Search code examples
pythonrdkit

How to highlight the substructure of a molecule with thick red lines in RDKit as SVG (high res)


I have the following code:

from rdkit import Chem
from rdkit.Chem.Draw import IPythonConsole
from rdkit.Chem import rdDepictor
from rdkit.Chem.Draw import rdMolDraw2D
from IPython.display import SVG


m = Chem.MolFromSmiles('c1cc(C(=O)O)c(OC(=O)C)cc1')
substructure = Chem.MolFromSmarts('C(=O)O')
print(m.GetSubstructMatches(substructure))
m

Which produces the following plot.

enter image description here

However the code above doesn't produce the high resolution image. I'd like to have the SVG. I tried this:

drawer = rdMolDraw2D.MolDraw2DSVG(400,200)
drawer.DrawMolecule(m,highlightAtoms=m.GetSubstructMatch(Chem.MolFromSmarts('C(=O)O')))
drawer.FinishDrawing()
svg = drawer.GetDrawingText().replace('svg:','')
SVG(svg)

But I get:

enter image description here

What's the right way to do it?

The code can be tested in my Google Colab.


Solution

  • GetSubstructMatch returns only the first match. Use GetSubstructMatches.
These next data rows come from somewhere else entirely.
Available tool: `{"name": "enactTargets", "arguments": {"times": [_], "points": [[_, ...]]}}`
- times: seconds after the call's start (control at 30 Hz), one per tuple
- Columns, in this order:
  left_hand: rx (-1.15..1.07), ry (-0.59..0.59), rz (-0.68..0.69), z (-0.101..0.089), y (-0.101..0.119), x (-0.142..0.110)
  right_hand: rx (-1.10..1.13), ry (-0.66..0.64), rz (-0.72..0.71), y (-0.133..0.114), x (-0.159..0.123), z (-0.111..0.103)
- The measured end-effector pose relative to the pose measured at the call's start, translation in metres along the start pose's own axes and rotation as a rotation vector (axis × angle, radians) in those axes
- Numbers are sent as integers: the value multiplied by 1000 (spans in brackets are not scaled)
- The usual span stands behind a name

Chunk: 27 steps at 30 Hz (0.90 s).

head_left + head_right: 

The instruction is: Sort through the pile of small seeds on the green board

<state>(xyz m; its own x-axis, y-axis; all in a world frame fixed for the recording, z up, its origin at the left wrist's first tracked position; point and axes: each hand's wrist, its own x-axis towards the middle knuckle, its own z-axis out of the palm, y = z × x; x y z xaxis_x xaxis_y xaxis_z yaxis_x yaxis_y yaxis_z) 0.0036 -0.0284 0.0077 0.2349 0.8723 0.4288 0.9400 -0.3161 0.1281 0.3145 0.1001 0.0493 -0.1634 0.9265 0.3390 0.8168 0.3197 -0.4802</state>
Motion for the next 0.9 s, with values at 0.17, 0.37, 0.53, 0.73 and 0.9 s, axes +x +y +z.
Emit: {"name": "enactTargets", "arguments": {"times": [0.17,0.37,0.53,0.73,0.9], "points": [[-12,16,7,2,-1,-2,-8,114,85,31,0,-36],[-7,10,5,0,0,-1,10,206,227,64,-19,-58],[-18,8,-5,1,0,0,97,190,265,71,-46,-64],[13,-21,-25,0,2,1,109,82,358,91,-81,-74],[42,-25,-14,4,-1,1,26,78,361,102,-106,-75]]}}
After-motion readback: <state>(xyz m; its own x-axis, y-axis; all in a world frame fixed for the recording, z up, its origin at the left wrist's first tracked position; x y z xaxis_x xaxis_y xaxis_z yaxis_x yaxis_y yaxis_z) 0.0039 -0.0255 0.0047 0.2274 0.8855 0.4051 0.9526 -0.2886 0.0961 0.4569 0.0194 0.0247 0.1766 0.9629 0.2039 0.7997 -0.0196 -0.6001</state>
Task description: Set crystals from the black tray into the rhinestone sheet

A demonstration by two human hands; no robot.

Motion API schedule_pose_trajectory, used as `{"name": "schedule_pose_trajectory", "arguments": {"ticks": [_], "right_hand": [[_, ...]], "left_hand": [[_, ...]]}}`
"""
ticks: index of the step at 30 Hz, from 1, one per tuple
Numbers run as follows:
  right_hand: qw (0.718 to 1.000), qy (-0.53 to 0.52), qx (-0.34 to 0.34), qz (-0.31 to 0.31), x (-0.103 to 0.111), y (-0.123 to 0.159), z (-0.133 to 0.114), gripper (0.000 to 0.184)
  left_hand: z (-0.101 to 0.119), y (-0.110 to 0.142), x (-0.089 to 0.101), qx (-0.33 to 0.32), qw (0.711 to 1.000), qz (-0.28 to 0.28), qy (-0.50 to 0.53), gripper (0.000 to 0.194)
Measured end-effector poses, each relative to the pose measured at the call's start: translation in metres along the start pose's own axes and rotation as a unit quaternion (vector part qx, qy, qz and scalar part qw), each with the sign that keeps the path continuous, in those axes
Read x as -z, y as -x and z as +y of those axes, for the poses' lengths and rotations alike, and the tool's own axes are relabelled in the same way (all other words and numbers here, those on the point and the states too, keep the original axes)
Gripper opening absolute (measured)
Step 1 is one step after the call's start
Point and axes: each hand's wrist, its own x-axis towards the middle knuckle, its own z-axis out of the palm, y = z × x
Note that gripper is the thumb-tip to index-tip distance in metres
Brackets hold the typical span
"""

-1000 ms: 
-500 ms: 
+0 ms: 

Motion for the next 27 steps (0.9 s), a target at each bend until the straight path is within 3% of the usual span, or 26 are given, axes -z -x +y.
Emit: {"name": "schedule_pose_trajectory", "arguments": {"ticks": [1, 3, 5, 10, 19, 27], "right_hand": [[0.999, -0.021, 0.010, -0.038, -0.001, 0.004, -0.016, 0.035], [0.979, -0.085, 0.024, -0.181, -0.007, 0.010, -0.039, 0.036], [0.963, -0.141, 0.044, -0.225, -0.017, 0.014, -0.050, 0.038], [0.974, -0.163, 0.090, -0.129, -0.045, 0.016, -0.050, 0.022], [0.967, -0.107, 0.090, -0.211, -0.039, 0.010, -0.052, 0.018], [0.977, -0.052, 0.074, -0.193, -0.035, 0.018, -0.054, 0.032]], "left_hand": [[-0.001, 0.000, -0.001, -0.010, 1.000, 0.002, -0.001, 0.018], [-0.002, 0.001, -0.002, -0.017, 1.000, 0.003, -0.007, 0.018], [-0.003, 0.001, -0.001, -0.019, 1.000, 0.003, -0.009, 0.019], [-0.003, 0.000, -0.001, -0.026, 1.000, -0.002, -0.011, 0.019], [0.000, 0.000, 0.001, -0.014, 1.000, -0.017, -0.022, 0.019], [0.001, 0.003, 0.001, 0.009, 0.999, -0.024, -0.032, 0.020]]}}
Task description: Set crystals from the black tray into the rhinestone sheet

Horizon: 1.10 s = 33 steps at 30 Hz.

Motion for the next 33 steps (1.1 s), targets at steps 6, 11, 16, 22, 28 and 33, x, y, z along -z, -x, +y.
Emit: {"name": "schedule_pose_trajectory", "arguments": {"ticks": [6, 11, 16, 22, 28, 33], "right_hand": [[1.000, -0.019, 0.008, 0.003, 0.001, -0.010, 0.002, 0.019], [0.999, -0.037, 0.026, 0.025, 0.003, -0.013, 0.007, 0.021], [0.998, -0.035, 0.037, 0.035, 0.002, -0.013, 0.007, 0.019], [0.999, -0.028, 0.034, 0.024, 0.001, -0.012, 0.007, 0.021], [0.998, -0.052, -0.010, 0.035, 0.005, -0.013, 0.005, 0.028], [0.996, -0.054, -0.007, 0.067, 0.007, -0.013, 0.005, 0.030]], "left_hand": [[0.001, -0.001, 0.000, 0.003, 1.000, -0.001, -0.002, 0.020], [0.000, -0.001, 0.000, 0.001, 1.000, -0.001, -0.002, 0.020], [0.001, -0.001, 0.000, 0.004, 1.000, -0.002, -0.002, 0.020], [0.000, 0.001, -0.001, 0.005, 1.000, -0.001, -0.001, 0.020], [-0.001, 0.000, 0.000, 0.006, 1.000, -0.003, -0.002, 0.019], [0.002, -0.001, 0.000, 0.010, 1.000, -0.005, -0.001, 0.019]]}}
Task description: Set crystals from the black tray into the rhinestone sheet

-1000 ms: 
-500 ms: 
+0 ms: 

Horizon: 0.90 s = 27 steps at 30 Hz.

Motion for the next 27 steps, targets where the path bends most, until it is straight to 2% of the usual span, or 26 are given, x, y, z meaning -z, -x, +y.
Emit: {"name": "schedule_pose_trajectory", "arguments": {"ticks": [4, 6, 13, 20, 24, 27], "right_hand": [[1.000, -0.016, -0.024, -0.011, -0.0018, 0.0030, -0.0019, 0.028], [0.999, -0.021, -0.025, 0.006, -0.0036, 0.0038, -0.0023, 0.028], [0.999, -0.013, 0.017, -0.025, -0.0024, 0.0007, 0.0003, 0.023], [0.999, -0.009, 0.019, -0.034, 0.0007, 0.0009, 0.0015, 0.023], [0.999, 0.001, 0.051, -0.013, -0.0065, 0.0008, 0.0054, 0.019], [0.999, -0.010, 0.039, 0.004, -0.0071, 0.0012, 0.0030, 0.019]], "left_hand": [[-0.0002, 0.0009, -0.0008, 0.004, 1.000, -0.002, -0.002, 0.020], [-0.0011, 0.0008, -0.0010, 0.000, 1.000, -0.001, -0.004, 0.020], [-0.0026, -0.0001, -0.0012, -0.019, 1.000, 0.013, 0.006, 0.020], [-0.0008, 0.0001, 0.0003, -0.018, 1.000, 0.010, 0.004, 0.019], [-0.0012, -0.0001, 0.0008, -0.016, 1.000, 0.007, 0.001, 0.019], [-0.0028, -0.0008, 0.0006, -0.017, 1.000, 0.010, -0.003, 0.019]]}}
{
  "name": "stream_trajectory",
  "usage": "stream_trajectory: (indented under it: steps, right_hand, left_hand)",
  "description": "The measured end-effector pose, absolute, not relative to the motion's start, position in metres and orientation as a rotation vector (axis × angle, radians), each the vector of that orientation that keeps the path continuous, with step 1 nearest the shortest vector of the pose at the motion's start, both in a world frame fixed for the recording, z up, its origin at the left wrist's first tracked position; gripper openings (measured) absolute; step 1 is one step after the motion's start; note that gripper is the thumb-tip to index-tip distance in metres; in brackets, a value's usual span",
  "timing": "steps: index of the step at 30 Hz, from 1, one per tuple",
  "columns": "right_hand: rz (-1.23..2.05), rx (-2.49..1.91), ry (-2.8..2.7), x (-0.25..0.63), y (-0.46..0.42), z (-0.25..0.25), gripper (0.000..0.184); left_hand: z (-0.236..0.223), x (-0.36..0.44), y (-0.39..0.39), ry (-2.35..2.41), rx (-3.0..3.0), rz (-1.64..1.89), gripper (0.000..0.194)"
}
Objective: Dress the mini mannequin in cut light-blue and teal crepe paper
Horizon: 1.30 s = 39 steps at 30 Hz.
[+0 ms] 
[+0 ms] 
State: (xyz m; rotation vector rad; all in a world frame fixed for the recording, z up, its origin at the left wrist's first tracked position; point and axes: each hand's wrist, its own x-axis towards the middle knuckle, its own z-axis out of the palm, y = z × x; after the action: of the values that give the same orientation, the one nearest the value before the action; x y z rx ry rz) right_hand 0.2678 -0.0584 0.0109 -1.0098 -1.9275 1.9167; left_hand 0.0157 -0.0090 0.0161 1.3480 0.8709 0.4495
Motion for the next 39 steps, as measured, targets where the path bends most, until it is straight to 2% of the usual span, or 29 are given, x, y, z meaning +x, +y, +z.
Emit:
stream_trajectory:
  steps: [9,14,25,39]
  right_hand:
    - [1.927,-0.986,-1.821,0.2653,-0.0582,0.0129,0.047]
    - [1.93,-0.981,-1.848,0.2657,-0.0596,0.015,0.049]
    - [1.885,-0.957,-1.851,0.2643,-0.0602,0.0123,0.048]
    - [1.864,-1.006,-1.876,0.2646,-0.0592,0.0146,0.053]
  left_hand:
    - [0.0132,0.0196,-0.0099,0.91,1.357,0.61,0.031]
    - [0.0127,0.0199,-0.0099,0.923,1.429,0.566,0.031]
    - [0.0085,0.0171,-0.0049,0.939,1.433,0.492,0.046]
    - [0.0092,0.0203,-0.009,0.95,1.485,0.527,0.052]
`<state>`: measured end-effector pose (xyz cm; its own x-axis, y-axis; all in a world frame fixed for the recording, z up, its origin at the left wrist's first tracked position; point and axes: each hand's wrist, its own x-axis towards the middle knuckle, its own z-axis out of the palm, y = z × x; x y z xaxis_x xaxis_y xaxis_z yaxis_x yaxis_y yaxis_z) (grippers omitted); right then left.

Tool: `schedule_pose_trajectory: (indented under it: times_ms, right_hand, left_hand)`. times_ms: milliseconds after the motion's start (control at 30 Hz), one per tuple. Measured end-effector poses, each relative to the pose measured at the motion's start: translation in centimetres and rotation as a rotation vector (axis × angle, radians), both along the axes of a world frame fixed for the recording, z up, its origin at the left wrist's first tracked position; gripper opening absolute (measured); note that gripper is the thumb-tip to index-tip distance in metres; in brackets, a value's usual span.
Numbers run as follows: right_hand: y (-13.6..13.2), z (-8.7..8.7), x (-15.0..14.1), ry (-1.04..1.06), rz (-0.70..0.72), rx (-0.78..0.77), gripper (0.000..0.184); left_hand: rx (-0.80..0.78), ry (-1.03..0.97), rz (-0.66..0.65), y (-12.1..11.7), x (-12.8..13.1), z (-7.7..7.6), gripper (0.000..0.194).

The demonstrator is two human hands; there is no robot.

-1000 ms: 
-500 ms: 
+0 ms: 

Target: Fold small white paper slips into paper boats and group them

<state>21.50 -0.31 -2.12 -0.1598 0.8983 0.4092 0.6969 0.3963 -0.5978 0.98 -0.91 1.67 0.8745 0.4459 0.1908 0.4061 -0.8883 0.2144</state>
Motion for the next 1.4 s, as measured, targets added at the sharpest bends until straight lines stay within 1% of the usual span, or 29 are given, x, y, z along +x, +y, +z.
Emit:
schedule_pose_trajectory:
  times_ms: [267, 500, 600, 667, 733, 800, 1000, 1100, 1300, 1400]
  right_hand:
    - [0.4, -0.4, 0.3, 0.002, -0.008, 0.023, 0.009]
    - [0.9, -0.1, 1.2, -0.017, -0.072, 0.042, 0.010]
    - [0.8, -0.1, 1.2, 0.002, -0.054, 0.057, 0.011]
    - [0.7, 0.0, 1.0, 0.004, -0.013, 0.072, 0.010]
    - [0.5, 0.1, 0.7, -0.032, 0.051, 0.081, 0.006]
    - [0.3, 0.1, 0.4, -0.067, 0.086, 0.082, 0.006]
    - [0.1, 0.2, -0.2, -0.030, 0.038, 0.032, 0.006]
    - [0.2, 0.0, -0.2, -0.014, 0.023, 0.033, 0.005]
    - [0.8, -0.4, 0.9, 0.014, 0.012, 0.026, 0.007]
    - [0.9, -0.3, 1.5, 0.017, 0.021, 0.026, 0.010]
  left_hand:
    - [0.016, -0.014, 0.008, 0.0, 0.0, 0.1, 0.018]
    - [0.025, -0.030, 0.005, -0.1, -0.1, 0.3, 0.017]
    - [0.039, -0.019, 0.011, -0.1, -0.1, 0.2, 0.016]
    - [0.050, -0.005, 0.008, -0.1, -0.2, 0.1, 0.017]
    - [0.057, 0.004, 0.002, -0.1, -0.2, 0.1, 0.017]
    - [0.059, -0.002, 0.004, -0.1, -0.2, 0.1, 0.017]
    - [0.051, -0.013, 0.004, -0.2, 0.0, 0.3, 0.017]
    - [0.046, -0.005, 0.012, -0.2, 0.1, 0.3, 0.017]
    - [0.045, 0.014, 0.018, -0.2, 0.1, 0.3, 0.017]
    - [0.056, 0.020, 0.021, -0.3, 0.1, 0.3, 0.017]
There are multiple scenarios here depending on the rdkit version you've installed. In the latest rdkit version (2021.09.2), the following code should work.

    from rdkit import Chem
    from rdkit.Chem.Draw import IPythonConsole
    from rdkit.Chem import rdDepictor
    from rdkit.Chem.Draw import rdMolDraw2D
    from IPython.display import SVG
    from copy import deepcopy
    
    
    def increase_resolution(mol, substructure, size=(400, 200)):
        mol = deepcopy(mol)
        substructure = deepcopy(substructure)
        drawer = rdMolDraw2D.MolDraw2DSVG(size[0], size[1])
        
        # highlightAtoms expects only one tuple, not tuple of tuples. So it needs to be merged into a single tuple
        matches = sum(mol.GetSubstructMatches(substructure), ())
        drawer.DrawMolecule(mol, highlightAtoms=matches)
        
        drawer.FinishDrawing()
        svg = drawer.GetDrawingText()
        
        return svg.replace('svg:','')
    
    
    mol = Chem.MolFromSmiles('c1cc(C(=O)O)c(OC(=O)C)cc1')
    substructure = Chem.MolFromSmarts('C(=O)O')
    SVG(increase_resolution(mol, substructure))
    

    If you're getting Value Error: Bad Conformer id error then either update the rdkit package to the latest version or try this:

    from rdkit import Chem
    from rdkit.Chem.Draw import IPythonConsole
    from rdkit.Chem import rdDepictor
    from rdkit.Chem.Draw import rdMolDraw2D
    from IPython.display import SVG
    from copy import deepcopy
    
    
    def increase_resolution(mol, substructure, size=(400, 200), kekulize=True):
        mol = deepcopy(mol)
        substructure = deepcopy(substructure)
        rdDepictor.Compute2DCoords(mol)
        if kekulize:
            Chem.Kekulize(mol) # Localize the benzene ring bonds
            
        drawer = rdMolDraw2D.MolDraw2DSVG(size[0], size[1])
        
        # highlightAtoms expects only one tuple, not tuple of tuples. So it needs to be merged into a single tuple
        matches = sum(mol.GetSubstructMatches(substructure), ())
        drawer.DrawMolecule(mol, highlightAtoms=matches)
        
        drawer.FinishDrawing()
        svg = drawer.GetDrawingText()
        return svg.replace('svg:','')
    
    
    mol = Chem.MolFromSmiles('c1cc(C(=O)O)c(OC(=O)C)cc1')
    substructure = Chem.MolFromSmarts('C(=O)O')
    SVG(increase_resolution(mol, substructure, kekulize=True))
    

    If for some cases like structures with chirality introduced in them as part of the SMILES string, it may fail to work. For such cases, set kekulize=False.